I didn't give away the name of the employer, but I described what I was doing and what my background is (in-house, now freelance, x-hour project with y results). And then I asked, "What do you pay for this kind of work?" They were friendly. Forthright. Insightful and nuanced. ("Depends on if it's a public or private employer." "What city are you in, if you don't mind saying?" "Tell me more about the tasks you did on a daily basis.") Almost like they get that kind of question twice a week. I couldn't believe it. I emerged with a range, and I had a target place in that range.

2) With this info, I felt very comfortable approaching my client. I apologized for not finalizing money before the work got started and said I'm sure we'll come to an easy agreement. The client asked what I wanted, I summarized what I did, about how long it took me and what the results were, and countered with, "What do you think is reasonable?" The client told me a figure. It was perfect. And by perfect, I mean exactly what I was hoping for.
 
The golden rule

Now that I think about it, there's one more step I took that ensure this transaction ended happily. It's more important than anything else I did in this case, and a completely lucky break. 

Long before talking or thinking about the work involved or the compensation, I made one right move: I chose a client who was honorable and trustworthy. Maybe this seems like obvious good move to you, gentle reader, and in retrospect it's a huge DUH, but trust me: as I've been evaluating clients, wondering which projects to take, I haven't been asking, "How likely is this person or firm to want to pay me fairly?"

After this experience, I've decided I'm going to ask that, of myself, before any discussions of rates or terms. It won't make or break a deal, but I hope that hunch will help guide me (with a dose of skepticism and an open mind, of course).

In this case, the client made it clear from the start that my work will be valued, and I didn't have a moment of doubt that I would be compensated adequately.

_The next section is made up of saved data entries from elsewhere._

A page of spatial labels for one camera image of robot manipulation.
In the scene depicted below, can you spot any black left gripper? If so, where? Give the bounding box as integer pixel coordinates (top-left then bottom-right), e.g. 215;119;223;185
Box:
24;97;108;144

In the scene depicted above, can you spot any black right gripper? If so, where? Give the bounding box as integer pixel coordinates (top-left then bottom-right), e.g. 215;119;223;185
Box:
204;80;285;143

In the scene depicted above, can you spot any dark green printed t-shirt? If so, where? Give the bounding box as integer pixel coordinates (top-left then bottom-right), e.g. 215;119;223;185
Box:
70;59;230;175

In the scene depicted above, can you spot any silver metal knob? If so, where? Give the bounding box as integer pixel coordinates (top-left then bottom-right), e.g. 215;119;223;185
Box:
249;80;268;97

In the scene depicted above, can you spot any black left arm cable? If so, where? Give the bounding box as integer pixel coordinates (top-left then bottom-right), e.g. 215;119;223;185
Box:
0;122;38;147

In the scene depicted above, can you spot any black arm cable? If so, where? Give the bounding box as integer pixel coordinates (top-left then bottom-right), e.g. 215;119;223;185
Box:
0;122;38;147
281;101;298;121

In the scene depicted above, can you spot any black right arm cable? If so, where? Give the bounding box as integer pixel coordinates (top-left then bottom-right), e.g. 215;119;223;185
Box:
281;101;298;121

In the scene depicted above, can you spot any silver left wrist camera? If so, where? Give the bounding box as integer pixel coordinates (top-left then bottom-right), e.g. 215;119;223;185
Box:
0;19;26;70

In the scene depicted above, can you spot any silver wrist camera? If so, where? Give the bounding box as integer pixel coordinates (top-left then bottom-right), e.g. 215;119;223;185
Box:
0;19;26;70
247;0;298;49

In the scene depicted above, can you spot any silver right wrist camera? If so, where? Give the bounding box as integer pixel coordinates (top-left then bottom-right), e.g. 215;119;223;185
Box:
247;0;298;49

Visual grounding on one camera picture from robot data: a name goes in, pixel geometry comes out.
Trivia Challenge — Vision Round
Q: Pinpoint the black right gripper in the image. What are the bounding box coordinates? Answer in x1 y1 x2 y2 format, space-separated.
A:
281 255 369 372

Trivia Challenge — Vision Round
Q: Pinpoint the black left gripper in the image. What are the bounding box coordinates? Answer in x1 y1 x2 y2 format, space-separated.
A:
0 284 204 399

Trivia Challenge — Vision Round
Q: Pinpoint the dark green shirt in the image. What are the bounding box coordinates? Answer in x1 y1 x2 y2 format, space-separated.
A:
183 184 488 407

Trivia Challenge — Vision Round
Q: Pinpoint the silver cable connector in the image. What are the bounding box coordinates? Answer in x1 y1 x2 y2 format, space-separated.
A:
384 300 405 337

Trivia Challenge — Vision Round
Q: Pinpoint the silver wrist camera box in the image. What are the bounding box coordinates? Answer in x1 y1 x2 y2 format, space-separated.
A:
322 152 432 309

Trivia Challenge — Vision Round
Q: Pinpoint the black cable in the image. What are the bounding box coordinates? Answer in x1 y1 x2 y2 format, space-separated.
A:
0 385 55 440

If you start with that assurance, there's little that can go wrong.

Even in situations when you don't have that assurance -- and let's face it, in most situations you truly do not -- you can ask yourself "How would this negotiation end, in a perfect world?" and work toward that. Think about more than money, and if you want a long term relationship, aim for an outcome that works for both parties.

As for more antagonistic situations, like the dog eats dog world of projects and bidding and demanding clients and underselling competitors... well that's something I'm sure I'll experience as my business grows. For now I am thrilled to be working clients who, for the most part, fall in the former category -- honorable, worthy of respect and who respect my time and talent -- and I look forward to serving them in the future.

I leave you with a resource, a thought and a question:

For further reading:

When to make the first offer in negotiations, from Harvard Business School

A reflection: 

Maybe I should have countered and asked for more, on principle. I am The Daily Asker, right? I decided not to, for two reasons. If they paid me my target right off the bat, the amount I could have reasonably raised it -- say 10 or 15 percent -- by countering would have been trivial for a short term job and left a bad aftertaste (or so I felt). I felt they put their best offer on the table, and I wanted to reward that rather than quibble over a few dollars per hour. Second, I already sensed we'd be collaborating again, and each contract is subject to a new discussion.

Question:

Would a man have counter-offered? They say "Women Don't Ask" and men are aggressive about getting the best possible salary. I'd love to hear from male readers (or women who set salaries for male employees): What would a dude have done?